◆ **TASK DETAILS**
Below are some entries. Repeat exactly the lines from the one with "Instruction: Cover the" through the one with "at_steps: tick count", and only those.

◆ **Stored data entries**
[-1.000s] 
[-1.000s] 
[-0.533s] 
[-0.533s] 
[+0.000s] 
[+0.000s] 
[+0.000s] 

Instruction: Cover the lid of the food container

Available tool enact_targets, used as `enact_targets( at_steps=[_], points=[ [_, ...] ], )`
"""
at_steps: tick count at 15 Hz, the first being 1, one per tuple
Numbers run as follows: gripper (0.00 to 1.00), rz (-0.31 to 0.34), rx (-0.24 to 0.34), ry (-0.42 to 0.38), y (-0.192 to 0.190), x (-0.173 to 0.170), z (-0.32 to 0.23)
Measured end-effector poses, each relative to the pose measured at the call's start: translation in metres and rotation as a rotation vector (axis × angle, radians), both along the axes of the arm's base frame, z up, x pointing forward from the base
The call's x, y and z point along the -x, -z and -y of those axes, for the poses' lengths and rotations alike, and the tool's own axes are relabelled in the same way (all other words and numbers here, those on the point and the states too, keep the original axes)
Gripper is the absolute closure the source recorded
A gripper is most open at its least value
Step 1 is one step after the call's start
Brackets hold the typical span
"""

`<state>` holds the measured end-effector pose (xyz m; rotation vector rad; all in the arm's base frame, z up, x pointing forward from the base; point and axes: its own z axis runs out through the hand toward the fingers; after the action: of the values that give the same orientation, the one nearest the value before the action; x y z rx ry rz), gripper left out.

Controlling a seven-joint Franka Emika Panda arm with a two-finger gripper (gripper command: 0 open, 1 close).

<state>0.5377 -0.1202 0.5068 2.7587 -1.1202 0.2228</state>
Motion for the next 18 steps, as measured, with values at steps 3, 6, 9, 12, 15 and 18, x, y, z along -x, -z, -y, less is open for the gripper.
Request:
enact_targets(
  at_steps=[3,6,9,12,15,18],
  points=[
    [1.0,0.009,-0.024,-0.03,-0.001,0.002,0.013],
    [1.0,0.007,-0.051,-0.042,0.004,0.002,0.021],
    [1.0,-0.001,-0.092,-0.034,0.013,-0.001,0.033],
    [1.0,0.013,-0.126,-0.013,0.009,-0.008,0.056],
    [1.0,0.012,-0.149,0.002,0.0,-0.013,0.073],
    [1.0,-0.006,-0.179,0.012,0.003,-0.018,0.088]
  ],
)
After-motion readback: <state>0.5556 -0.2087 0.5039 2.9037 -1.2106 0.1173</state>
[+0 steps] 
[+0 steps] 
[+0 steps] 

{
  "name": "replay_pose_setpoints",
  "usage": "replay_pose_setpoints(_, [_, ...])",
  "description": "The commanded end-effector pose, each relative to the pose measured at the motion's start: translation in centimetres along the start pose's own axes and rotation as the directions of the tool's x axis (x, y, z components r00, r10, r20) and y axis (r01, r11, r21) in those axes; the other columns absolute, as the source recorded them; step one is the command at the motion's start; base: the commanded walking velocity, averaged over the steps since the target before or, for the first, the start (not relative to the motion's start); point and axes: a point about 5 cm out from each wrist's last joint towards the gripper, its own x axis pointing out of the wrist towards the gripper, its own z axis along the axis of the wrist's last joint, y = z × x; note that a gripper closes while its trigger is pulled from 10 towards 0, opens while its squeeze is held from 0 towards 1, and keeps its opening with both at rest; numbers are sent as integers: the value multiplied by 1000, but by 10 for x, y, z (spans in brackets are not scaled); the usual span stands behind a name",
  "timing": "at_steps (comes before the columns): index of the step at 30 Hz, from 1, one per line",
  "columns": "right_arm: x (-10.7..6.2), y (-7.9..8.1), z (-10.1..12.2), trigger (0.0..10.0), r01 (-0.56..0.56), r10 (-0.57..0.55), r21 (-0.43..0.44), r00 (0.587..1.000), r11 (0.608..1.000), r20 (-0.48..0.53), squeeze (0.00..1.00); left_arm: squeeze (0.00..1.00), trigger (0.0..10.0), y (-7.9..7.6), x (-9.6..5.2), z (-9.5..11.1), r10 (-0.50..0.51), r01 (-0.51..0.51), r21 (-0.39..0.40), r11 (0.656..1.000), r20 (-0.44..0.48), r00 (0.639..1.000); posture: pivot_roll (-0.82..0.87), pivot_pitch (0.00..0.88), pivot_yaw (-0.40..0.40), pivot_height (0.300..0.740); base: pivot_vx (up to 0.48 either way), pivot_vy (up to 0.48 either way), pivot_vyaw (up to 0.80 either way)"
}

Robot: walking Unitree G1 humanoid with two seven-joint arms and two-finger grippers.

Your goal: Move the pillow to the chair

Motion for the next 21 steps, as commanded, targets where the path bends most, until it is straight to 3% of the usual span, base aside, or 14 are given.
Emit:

◆ **RESULT OF THE EXERCISE**
Instruction: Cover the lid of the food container

Available tool enact_targets, used as `enact_targets( at_steps=[_], points=[ [_, ...] ], )`
"""
at_steps: tick count at 15 Hz, the first being 1, one per tuple

That's the full output for the exercise.